When João and I met, I found it strange that he didn’t know how to pray.
Are you religious? Rita: “João isn’t. I’m Catholic but I have a strange relationship with faith. Sometimes it feels strongly present, sometimes I’m full of doubts. When João and I met, I found it strange that he didn’t know how to pray. Here people are spoonfed with faith at home and in school. You just don’t think about it.” We also have a Catholic school system in Belgium, but the churches are running empty. Is this the case too over here? Rita: “In general, you won’t find a lot of young people in church, but traditions are still strongly present in the villages. For example, each village has its own religious festivity. When I was small, that day was one of the most important moments of the year, next to your own birthday and Christmas. For the rest, there was little to do at a cultural level. I grew up with only 1 TV channel, which started broadcasting in the afternoon. Children always played on the street, we really had a pretty simple life. That’s why the village party was so special. We all cleaned our house thoroughly, the family was all dressed in brand new outfits, everything happened for one reason: the party. In Água de Pau, where I grew up, the annual festival is on August 15th. In Ponta Delgada, where we live now, you will find one of the island’s biggest religious events.”

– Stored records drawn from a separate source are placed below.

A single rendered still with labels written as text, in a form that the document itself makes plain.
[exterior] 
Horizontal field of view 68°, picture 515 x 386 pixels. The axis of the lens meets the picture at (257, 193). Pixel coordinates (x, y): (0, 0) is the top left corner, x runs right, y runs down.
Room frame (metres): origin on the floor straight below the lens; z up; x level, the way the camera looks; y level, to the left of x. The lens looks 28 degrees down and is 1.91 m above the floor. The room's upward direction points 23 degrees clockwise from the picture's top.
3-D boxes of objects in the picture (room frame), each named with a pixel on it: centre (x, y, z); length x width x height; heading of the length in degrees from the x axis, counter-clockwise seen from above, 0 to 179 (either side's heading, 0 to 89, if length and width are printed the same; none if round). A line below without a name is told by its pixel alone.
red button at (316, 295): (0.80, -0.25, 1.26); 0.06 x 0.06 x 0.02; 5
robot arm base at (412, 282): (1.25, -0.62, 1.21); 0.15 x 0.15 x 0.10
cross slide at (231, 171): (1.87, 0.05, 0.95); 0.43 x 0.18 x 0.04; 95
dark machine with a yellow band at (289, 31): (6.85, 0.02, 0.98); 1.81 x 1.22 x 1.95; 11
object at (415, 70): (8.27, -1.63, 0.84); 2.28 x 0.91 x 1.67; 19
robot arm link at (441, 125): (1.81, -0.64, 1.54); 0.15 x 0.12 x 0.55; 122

“Most of our friends are Catholic. I also wanted to get married in church before we got a child, but a wedding party is so expensive and we didn’t want to lose precious “time”. I’ll be 36 and he’s almost 40 years old. We’ve skipped the marriage part for now.” Is João Maria baptised? Rita: “No, but I want to baptise him this summer … “(João frowns) Rita: “I might have him baptised and then…” João: “There’s a lot of pressure.” Rita: “True, there is a lot of pressure. My mother wants her grandson to be baptised; he will go to a school where all his friends were baptised. Sometimes they say, ‘It is not good to choose a religion for you kid’, but for me it’s not really choosing, rather providing an option. When he gets older he can do what he wants regarding his faith.”
ISLAND MATTERS
What do you worry most about when you look at the rest of the world? Rita: “The environment and the current political climate worry me. We have fought so hard in Europe for our freedoms, values and democracy. It seems like we are going back in time. There are bad people, but we shouldn’t listen too them, there are more good people in the world to listen to. The rise of economic protectionism is also becoming a problem in my opinion.” João: “We used to travel everywhere. Now, we’ll first check if our destination is a potential terrorist target… How do you feel about all those attacks near where you live? It seems maddening to live in a place like Belgium!” Amélie: “Really? … I don’t see Belgium as a terrorist target, even though we had to deal with an attack and possible threats. But I understand that you have this image of Belgium as an outsider … Even though I know that chances of being involved in a terrorist attack are really small, I’ve already avoided popular public places. And yes, I also felt very unsafe a couple of time because someone who ‘met the profile’ acted strange according to me. You get caught up in those clichés … I hate myself for that. The association terrorists created with Islam is really fucked up. We should not give in to the fear and polarisation terrorists create. But it’s easier said than done for a lot of people. And to be honest, the European election results, Trump and the current developments in Turkey and Russia are more of a concern to me than terrorism.” João: “To us, all of this seems so far away … All of this makes the Azores even more unique in Europe. Here, all is peace and quiet. But the European political climate strongly affects our way of traveling. And vice versa: Portugal has never been so popular with tourists.” Rita: “The whole summer is already fully booked. Honestly, our rising popularity amongst tourists makes us nervous. We don’t want to be like Madeira or Ibiza. Ibiza will probably never happen, but Madeira…” João: “A few years ago, you could still do nice hikes over here and encounter no one during the whole day. Now the island is getting busy and adapted to the needs of the tourists.” Rita: “Fortunately, we still have secret little beaches that foreigners have no knowledge of, but those hidden gems will also disappear soon, I guess. ”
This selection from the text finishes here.